Republished with Permission - Original
Article
Recently some reports have been issued by security
researchers describing ways hackers can use the JSON wire format used by most
popular AJAX frameworks to try and exploit cross domain scripts within
browsers. Specifically, these attacks use HTTP GET requests invoked
via an HTML <script src=""> include element to
circumvent the "same origin policy" enforced by browsers (which
limits JavaScript objects like XmlHttpRequest to only calling URLs on the same
domain that the page was loaded from), and then look for ways to exploit the
JSON payload content.
ASP.NET AJAX 1.0 includes a number of default settings and
built-in features that prevent it from being susceptible to these types of JSON
hijacking attacks.
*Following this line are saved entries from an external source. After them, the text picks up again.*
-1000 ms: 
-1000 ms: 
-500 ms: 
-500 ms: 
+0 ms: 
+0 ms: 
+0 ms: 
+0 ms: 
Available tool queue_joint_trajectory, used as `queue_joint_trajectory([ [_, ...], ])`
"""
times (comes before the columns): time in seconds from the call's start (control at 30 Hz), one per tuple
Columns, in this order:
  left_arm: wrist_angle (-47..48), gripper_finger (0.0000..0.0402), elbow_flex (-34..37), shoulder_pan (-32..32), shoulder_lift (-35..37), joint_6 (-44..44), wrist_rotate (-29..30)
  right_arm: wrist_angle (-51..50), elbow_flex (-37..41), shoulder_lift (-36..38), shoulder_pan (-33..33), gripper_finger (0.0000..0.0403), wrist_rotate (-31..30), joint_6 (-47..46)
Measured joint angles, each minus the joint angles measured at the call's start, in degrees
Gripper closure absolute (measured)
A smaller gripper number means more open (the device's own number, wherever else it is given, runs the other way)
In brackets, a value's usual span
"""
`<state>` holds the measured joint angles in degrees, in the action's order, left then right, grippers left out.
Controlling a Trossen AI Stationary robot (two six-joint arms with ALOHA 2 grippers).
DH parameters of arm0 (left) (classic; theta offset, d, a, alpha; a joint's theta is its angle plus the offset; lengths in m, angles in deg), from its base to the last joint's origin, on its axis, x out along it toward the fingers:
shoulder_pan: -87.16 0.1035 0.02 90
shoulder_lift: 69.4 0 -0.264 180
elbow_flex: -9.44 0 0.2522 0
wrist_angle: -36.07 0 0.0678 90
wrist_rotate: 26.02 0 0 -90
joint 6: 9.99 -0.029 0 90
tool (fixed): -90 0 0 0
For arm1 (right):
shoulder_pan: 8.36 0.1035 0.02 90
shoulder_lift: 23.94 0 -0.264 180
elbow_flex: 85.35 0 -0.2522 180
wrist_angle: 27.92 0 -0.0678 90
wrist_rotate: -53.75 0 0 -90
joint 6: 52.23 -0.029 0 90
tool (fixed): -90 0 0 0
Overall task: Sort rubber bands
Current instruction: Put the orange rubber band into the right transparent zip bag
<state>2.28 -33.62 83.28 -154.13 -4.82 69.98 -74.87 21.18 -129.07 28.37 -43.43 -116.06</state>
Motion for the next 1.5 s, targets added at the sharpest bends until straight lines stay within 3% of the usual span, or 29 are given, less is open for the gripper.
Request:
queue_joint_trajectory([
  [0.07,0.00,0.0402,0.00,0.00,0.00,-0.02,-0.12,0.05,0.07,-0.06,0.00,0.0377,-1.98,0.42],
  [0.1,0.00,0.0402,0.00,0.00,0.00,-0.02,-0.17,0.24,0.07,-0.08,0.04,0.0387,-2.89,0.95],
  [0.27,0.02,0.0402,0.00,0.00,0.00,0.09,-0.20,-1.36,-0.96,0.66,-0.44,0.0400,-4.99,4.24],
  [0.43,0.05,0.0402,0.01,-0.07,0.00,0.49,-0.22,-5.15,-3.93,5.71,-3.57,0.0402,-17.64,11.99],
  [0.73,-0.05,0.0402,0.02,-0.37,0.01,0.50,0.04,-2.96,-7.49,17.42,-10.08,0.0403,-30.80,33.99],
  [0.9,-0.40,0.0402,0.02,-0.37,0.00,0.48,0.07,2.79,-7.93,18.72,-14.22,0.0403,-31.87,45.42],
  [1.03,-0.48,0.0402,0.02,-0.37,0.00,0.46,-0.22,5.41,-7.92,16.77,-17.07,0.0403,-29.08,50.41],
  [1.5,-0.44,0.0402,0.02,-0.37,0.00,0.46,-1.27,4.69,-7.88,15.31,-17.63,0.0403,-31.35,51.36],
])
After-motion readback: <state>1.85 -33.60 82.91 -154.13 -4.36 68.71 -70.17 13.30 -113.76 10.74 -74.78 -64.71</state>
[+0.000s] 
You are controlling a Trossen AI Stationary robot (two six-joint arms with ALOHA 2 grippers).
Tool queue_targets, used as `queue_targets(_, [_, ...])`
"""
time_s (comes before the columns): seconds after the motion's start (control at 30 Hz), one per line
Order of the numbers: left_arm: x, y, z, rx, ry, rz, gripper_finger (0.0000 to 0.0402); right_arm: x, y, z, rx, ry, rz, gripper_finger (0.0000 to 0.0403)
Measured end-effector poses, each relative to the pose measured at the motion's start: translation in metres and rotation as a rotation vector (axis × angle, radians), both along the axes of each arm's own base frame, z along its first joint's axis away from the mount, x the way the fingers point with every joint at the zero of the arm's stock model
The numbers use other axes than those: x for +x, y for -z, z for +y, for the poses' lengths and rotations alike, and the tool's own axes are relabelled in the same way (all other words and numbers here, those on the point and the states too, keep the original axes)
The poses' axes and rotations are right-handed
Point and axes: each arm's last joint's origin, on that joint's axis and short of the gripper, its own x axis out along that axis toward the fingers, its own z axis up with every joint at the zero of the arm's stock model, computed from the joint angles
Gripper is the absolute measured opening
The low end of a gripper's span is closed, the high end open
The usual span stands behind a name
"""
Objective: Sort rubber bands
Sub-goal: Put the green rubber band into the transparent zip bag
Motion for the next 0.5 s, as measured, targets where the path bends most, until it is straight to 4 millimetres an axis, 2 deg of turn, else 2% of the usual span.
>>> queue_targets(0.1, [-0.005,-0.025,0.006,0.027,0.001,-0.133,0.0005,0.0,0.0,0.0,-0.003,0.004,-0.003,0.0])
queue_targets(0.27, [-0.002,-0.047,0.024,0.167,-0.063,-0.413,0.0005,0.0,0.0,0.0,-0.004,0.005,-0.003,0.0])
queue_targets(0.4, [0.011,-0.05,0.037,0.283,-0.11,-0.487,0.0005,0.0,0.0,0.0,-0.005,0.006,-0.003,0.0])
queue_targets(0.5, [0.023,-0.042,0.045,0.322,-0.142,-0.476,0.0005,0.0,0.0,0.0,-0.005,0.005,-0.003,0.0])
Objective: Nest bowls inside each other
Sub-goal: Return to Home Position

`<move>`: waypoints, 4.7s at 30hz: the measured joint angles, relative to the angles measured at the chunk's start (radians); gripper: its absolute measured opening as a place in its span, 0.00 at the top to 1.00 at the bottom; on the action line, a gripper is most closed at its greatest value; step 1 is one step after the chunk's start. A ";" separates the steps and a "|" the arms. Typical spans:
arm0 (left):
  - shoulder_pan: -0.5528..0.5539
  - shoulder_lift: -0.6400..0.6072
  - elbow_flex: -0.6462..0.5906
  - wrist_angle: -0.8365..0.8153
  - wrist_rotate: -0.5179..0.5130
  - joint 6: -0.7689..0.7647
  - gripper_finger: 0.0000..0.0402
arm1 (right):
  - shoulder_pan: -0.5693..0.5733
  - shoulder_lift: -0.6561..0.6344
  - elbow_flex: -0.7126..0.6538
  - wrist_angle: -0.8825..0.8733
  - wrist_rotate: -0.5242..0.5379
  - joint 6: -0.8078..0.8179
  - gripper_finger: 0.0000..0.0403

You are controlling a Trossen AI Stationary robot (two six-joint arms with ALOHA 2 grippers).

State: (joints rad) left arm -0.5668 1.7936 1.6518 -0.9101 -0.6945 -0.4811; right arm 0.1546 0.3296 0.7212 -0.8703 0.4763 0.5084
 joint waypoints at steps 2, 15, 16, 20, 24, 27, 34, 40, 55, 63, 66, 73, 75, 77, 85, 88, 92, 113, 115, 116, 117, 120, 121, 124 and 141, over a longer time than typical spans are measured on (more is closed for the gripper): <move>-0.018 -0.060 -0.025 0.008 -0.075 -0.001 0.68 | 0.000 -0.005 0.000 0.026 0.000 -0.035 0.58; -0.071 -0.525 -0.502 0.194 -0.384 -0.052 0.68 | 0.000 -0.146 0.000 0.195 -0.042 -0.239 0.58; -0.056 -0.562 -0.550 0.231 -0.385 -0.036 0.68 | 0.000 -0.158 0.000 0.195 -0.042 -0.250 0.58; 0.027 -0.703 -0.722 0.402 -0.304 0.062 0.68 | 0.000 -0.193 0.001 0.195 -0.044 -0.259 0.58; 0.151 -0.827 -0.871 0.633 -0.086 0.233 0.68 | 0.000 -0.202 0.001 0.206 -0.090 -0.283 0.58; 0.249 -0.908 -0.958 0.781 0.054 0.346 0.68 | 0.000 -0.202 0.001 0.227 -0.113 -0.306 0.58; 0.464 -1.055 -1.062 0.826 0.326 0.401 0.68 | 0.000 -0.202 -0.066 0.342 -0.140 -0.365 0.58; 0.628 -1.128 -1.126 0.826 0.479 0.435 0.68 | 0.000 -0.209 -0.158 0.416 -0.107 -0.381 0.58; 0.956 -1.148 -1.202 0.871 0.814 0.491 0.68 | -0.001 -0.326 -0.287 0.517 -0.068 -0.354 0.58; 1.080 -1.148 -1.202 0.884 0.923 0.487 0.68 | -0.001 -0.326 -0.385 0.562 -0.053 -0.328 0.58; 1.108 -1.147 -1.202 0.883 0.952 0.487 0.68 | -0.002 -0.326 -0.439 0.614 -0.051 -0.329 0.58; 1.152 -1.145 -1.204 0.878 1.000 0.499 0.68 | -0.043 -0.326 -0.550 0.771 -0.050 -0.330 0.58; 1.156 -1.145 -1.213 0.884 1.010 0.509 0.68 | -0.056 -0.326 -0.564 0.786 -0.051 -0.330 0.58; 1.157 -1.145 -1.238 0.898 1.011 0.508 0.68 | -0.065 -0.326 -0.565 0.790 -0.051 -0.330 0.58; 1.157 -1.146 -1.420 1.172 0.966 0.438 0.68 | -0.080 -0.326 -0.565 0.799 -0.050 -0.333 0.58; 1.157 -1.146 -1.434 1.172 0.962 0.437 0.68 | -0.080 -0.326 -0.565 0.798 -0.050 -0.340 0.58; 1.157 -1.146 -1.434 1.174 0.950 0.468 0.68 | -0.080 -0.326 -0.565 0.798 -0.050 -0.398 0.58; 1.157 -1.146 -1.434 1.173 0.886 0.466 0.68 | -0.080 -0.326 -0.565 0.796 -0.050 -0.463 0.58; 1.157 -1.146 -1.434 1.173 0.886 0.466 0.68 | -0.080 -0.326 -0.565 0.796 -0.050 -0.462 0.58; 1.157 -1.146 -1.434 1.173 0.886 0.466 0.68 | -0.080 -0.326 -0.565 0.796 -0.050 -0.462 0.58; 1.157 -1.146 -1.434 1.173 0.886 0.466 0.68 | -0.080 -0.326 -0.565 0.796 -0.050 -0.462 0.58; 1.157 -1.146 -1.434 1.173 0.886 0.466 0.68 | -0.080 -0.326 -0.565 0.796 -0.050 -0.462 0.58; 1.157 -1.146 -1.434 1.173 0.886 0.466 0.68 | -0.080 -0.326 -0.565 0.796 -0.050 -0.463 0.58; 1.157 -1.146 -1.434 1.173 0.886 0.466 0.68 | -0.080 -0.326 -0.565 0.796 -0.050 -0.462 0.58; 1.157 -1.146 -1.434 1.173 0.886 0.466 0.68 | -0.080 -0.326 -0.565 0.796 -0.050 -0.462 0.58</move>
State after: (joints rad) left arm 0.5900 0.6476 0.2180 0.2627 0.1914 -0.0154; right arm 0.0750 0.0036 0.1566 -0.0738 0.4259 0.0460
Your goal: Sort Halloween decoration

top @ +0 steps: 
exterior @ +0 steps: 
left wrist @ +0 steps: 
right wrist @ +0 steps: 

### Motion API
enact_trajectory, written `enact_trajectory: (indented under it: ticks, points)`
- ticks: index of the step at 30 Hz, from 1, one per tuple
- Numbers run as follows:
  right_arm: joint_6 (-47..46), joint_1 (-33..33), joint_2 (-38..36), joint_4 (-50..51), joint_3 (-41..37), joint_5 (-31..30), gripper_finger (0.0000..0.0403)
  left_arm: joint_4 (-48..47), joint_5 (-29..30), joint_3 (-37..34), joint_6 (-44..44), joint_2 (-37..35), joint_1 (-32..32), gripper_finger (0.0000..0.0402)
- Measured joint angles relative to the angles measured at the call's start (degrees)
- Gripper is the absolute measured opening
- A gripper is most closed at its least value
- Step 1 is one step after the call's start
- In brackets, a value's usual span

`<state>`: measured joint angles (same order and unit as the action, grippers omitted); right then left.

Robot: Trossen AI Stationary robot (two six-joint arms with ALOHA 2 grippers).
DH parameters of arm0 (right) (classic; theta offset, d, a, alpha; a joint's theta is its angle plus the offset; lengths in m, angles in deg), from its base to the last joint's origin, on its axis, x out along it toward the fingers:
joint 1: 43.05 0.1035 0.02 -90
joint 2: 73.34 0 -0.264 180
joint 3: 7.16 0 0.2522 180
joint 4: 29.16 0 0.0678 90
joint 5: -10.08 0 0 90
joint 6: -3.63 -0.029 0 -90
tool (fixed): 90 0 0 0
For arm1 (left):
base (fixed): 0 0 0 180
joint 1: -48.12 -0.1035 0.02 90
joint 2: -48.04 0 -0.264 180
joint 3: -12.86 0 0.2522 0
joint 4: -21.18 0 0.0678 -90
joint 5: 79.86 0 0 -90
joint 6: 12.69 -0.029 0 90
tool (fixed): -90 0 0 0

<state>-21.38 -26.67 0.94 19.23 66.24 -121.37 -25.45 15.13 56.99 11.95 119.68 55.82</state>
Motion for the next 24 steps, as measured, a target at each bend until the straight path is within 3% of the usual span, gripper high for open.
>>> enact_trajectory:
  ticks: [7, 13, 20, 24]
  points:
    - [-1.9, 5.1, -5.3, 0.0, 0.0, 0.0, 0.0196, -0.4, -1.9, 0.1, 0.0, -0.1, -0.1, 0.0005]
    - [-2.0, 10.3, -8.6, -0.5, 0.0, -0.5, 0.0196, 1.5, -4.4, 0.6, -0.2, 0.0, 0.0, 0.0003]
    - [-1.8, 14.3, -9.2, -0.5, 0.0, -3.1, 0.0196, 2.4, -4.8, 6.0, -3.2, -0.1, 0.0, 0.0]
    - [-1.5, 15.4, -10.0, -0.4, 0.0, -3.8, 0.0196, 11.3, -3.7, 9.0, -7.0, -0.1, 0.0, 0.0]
Below are some details of how these attacks are mitigated:
ASP.NET AJAX Web Methods do not enable HTTP GET
requests by default
Script files loaded via an HTML <script
src=""> element within a browser can only be retrieved via HTTP
GET verb requests.
By default ASP.NET AJAX's web services layer does not allow
web methods to be invoked via the HTTP GET verb. For example, assume a
developer writes a web service method like below:
Listing 1
[WebMethod]
public StockQuote[] GetQuotes(string symbol) {
}
ASP.NET will only allow the above GetQuotes method to be called
via the HTTP POST verb, and will reject all attempts to invoke the method via
an HTTP GET verb.
To make an ASP.NET AJAX web-method callable via HTTP
GET-access, a developer must explicitly attribute each method using ASP.NET's
ScriptMethod attribute (and set the UseHttpGet property to true):
Listing 2
[WebMethod]
[ScriptMethod(UseHttpGet=true)]
public StockQuote[] GetQuotes(string symbol) {
}
Although this type of modification is easy to make, it
requires a developer to intentionally GET enable a web service. ASP.NET AJAX
web services can never be non-deliberately GET enabled, and the
ASP.NET AJAX documentation explicitly recommends against GET enabling web-service end points for
a number of reasons (risk of url tampering being one of them).
Note: the ASP.NET AJAX "UpdatePanel" control, as
well as the other server controls that ship with ASP.NET AJAX 1.0, do not use
HTTP GET and instead use HTTP POSTs when doing asynchronous postbacks.